Без них в Южной Африке не живут даже приличные негры. И пришло время нажать на руководство с тем, чтобы кондиционеры поставили, хотя бы в ординаторских, в библиотеке и, разумеется, в конференц-зале, с которого нужно начать игру. Я думаю, он был прав, потому что бараки были тонкостенные с цинковой крышей. В летнее время на выходе из библиотеки стояло ведро с водой. Когда кому-нибудь из читателей становилось совсем худо, он выползал, покачиваясь, из барака, обрушивал ведро воды себе на голову и плелся к пожарному крану наполнить ведро заново. Оставлять после себя ведро пустым не разрешалось. Иногда полное ведро воды спасало от обморока.
Непутевый не пользовался особым авторитетом, но он победил. В ночь перед первым международным медицинским конгрессом, который должен был состояться в конференц-зале, там стучали молотки. Наутро, а оно было достаточно жарким, чтобы обещать к полудню настоящее средиземноморское пекло, стали стекаться больничные врачи и заморские гости. К одиннадцати утра Шиба попросил открыть окна. Через пятнадцать минут ему доложили, что окна забиты гвоздями и открыть можно только двери. Через полчаса в зал внесли несколько вентиляторов. А к двенадцати побледневшие гости в прилипших к телам рубашках смиренно потянулись к выходу, оставив на спинках стульев промокшие от пота пиджаки.

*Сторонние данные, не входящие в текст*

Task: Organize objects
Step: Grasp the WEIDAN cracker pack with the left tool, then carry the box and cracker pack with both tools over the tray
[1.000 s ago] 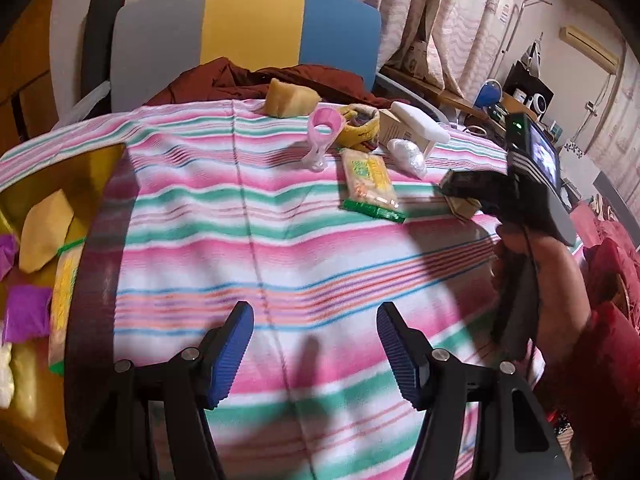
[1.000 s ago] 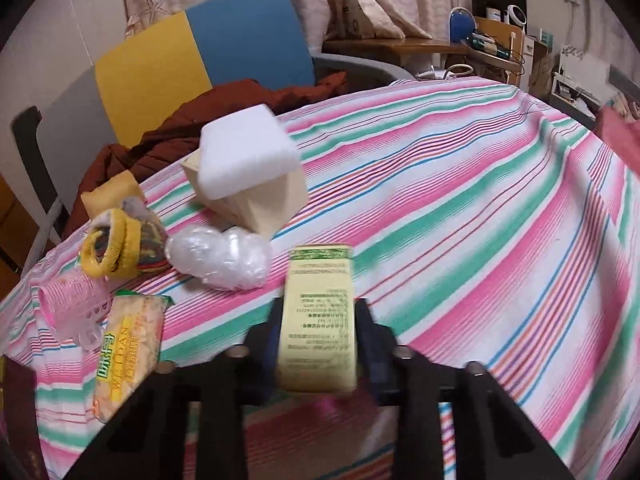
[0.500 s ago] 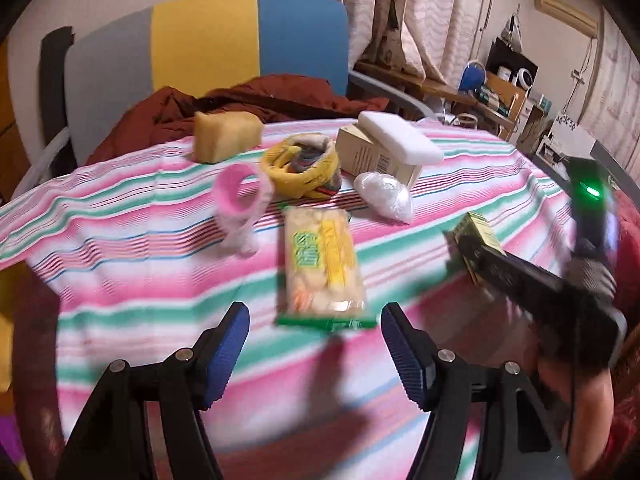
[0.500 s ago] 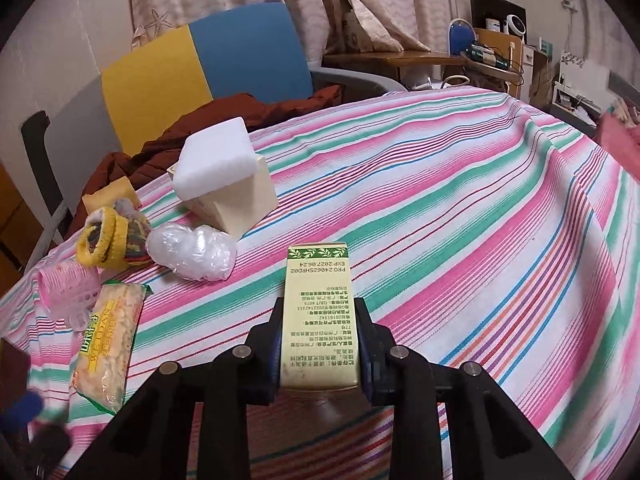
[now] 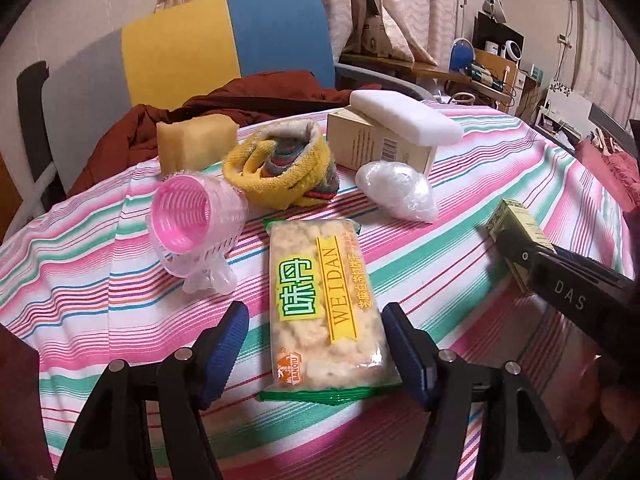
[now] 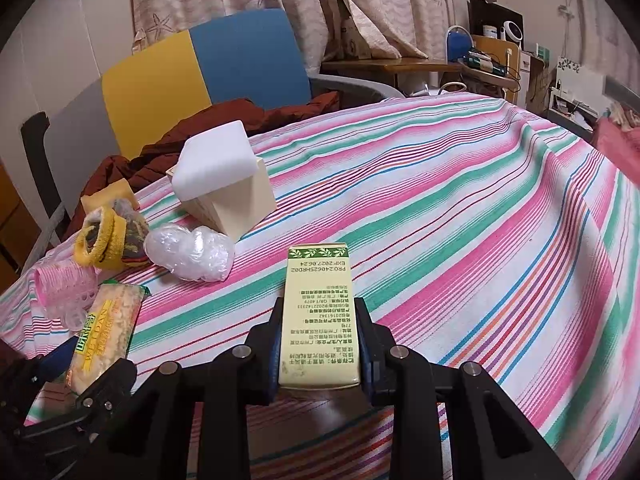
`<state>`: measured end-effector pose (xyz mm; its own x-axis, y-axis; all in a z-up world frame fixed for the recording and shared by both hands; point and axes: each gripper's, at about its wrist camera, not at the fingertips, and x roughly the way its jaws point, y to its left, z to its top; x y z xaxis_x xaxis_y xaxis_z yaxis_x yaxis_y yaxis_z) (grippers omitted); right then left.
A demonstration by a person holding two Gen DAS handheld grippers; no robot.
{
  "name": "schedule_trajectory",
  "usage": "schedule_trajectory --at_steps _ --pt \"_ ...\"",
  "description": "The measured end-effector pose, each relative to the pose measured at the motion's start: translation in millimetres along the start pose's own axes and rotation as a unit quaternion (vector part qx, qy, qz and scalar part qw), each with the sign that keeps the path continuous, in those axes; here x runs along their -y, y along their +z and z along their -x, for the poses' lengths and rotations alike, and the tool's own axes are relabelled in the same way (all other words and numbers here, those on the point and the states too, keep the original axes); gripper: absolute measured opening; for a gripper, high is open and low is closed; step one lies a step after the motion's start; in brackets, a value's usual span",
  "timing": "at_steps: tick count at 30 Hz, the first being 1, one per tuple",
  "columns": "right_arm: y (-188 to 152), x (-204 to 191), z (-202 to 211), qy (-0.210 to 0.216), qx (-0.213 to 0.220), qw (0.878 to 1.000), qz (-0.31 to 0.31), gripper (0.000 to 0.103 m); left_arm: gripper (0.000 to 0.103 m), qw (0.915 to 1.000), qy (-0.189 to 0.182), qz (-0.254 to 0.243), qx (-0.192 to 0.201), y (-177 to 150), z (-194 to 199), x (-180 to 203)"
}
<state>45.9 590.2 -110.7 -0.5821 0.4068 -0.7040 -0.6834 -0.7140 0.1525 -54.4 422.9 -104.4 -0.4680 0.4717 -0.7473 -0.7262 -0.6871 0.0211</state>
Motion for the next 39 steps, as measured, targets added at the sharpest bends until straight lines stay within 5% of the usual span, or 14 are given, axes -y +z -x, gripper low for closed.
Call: schedule_trajectory --at_steps 4,19,29,39 --pt "-0.1 -2.0 -0.3 -0.004 0.001 1.0 0.003 0.03 0.05 0.9999 0.005 -0.012 0.009 -3.8 5.9 3.1" --pt "-1.6 -5.3 8.4 -0.016 0.025 0.999 0.015 0.03 0.049 0.9983 0.006 -0.025 0.052 -36.1 46.2 11.5" --pt "-12.5 -20.1 28.9 -0.012 0.046 0.997 0.052 0.03 0.049 0.9971 0.001 0.018 0.074 -55.4 70.1 -7.6" --pt "-36.9 -33.3 58.1 0.042 0.044 0.996 0.07 0.03 0.049 0.9966 -0.008 0.04 0.072 -82.3 84.2 -20.2"
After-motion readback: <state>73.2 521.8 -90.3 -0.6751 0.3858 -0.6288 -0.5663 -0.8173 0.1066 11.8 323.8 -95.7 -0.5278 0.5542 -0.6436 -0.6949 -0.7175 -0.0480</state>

Рассказывали, что первые кондиционеры пожертвовали иностранные профессора, те, кому выпало на себе прочувствовать, как жара влияет на состояние научной работы в самой большой на Ближнем Востоке больнице. Еще рассказывали, что Шиба сам предложил непутевому этот план, чтобы добыть кондиционеры. Скорее всего, выдумывали. А в библиотеке и при мне жару и мух разгоняли ленивые вентиляторы. И если кто-нибудь приходил к начальству жаловаться, ему указывали на план новой больницы с центральным кондиционированием воздуха. Там под библиотеку был отведен чуть ли не целый этаж.